Problem to work on:
Begin with the first line of the entries below. Copy each line exactly, stopping after the one that contains "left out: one".

Supplied material:
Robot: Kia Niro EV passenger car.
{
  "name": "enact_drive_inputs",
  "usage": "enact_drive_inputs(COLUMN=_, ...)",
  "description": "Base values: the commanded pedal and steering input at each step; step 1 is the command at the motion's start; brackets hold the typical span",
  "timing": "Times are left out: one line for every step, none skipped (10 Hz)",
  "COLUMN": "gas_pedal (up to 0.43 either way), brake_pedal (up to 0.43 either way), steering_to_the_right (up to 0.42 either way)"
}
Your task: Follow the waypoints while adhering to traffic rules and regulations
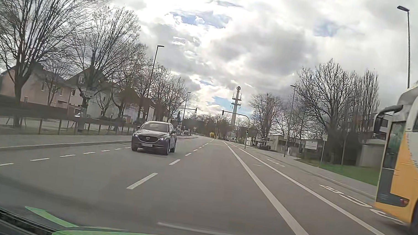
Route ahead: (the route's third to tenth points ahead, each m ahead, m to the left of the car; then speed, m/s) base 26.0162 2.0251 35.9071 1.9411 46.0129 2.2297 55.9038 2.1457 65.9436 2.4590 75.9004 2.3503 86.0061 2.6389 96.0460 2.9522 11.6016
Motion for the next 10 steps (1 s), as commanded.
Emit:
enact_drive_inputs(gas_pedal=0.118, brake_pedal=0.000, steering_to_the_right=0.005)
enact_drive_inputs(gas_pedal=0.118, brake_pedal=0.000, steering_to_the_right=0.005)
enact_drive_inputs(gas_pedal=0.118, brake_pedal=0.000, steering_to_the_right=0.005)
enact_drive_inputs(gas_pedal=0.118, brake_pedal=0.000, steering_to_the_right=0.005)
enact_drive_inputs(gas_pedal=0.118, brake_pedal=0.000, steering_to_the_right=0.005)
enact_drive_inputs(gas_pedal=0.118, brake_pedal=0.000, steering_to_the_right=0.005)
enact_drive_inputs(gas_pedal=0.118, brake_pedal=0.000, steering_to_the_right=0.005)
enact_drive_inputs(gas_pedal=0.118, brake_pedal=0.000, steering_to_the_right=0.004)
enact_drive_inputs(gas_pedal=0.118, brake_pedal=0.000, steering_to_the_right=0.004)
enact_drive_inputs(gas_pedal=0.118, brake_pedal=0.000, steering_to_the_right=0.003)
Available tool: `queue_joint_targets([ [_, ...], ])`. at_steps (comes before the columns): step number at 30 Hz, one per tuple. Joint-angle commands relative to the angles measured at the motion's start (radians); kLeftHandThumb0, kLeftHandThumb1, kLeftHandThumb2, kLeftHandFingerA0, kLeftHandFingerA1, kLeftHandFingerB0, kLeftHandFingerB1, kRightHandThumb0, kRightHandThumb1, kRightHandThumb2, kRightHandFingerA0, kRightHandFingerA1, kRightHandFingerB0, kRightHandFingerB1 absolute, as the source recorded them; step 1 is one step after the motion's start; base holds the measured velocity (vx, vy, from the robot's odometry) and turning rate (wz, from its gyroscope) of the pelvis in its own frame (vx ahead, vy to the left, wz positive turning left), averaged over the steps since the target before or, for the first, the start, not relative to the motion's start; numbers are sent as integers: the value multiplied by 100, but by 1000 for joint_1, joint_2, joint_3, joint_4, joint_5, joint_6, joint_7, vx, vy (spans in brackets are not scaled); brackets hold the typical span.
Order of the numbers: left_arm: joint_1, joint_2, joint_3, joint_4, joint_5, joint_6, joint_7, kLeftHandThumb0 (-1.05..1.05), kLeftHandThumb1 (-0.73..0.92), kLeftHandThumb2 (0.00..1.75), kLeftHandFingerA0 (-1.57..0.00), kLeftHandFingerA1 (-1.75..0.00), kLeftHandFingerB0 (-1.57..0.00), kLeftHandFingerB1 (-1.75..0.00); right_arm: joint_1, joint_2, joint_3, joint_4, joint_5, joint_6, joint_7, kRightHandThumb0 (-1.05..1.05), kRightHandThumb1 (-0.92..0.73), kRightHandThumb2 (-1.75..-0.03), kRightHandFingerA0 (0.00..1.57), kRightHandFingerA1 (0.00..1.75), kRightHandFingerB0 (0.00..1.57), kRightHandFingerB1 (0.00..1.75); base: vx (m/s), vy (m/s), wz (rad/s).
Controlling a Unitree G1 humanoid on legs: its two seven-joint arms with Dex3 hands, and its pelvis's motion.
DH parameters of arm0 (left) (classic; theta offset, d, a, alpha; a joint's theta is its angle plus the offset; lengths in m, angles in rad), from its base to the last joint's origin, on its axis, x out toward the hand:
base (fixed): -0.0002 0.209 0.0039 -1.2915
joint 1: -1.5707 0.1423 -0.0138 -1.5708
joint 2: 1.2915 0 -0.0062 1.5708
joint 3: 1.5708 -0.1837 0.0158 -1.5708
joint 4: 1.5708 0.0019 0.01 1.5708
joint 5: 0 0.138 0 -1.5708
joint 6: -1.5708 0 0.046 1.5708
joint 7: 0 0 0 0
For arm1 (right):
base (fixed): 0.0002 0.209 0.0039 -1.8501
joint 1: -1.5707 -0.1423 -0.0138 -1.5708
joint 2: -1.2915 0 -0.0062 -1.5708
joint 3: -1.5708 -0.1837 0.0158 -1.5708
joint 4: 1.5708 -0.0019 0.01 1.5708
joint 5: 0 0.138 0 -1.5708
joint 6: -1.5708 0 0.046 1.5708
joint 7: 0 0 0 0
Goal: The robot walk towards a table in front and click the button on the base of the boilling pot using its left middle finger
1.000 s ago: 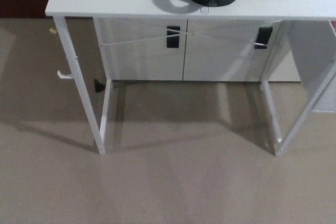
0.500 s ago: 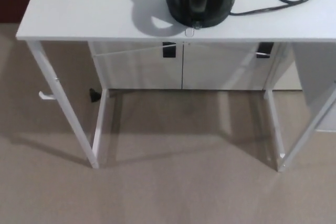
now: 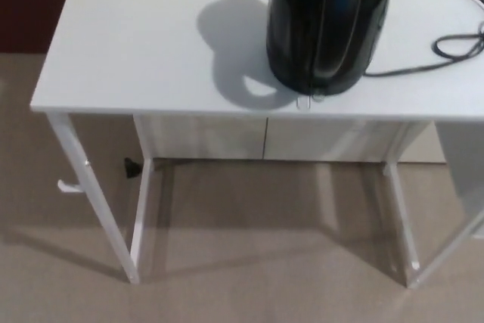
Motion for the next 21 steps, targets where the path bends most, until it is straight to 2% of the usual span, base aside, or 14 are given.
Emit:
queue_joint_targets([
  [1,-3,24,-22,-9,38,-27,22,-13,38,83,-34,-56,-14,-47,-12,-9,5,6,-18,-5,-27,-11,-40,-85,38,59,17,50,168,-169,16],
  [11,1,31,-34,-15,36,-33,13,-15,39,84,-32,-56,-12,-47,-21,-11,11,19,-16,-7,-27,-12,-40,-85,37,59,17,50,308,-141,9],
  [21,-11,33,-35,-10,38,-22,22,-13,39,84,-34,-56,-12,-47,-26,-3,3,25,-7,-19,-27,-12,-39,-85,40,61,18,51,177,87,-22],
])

Your solution:
Robot: Kia Niro EV passenger car.
{
  "name": "enact_drive_inputs",
  "usage": "enact_drive_inputs(COLUMN=_, ...)",
  "description": "Base values: the commanded pedal and steering input at each step; step 1 is the command at the motion's start; brackets hold the typical span",
  "timing": "Times are left out: one line for every step, none skipped (10 Hz)",

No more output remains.